Otobüs durağa yaklaşıyor. Acelece ayağa kalkıp bir kere yalpaladıktan sonra dengemi sağlıyorum. Etrafımdaki gençler, yaşlı teyzeler bana bakıyor. Ve bir küçük kız çocuğu bana gülümsüyor. Öyle ya ondan farkım yok bugün. "Her şeyi sil baştan öğrenme ihtiyacım ağır basıyor ama sürekli yaşadığım bellek kaybı buna engel oluyor..."

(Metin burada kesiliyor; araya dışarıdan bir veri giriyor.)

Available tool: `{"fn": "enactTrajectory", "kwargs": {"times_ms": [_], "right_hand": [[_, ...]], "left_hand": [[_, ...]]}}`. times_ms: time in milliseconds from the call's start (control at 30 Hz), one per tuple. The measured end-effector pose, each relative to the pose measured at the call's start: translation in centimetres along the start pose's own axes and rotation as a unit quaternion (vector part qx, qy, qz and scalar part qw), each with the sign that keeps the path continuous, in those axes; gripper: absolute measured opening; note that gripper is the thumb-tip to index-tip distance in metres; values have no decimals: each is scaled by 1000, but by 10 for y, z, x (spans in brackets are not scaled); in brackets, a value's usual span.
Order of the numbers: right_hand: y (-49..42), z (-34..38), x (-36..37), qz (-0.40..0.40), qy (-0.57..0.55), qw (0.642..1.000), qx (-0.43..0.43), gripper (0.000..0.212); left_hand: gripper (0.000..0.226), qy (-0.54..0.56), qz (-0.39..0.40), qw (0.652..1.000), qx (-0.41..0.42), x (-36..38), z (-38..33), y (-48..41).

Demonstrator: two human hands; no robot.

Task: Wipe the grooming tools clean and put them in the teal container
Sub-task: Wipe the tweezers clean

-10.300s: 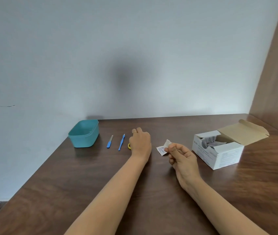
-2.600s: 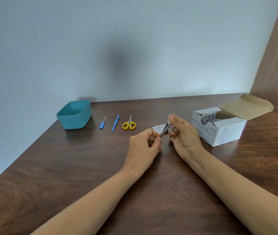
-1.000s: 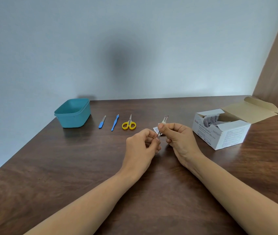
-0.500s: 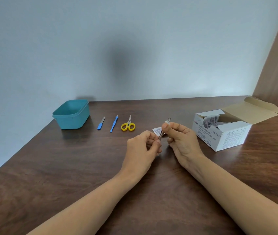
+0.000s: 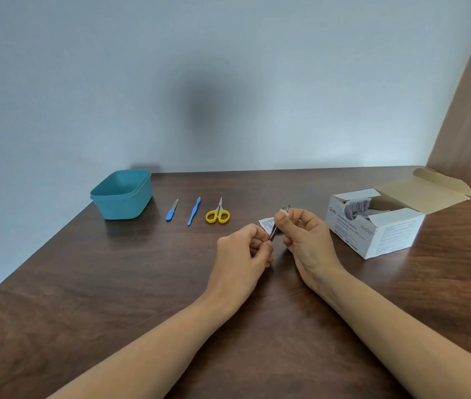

Otobüse nasılsa ilk binen ben oluyorum ve en sondaki koltuklara kendini bilmez bir delikanlı misali yayılıyorum. Karşımda ikili yahut tekli oturan insanların varlığı gün gibi aşikar olsa bile umursamıyorum. Otobüs nihayet hareket ettiğinde camdan dışarı bakıyorum. Nokta şeklinde bir karaltı henüz ayrıldığımız durağın bankında duruyor. O an hatırlıyorum. Hastaneden ayrılırken bana verilen valiz ve bir miktar para durakta kalıyor. Ansızın gülümsüyorum. Asım'ın çarpık bakışlı bir fotoğrafını canlandırıyorum gözümde. Fotoğraf valizin içinde kalıyor, ben otobüste. Ben Asım'dan ayrılıyorum, Asım benden. Bu kopuş ilkinden daha katlanılası geliyor. Dayanıyorum. Alışmaya çalışıyorum. Gözlerimi kapatıyorum. Son durağa kadar uyuyorum. Otobüs son durağa vardığında biri omuzlarımdan sarsmışçasına uyanıyorum. Kan çanağı olmuş nemli gözlerimi silip doğruluyorum. Uykumda bile ağladığımın ilk o zaman farkına varıyorum. Son duraktan sağa doğru çıkan yokuşu tırmanıyorum. Bir çocuk koşarak yanımdan geçiyor. Bir kedi ayaklarıma dolanıyor. Sendeliyorum. Eve dönüyorum. Koşmam gerekiyor biliyorum ama yürüyorum. Hem de ayağım beton dolu tenekeler içinde kalmışçasına ağır ve sarsak…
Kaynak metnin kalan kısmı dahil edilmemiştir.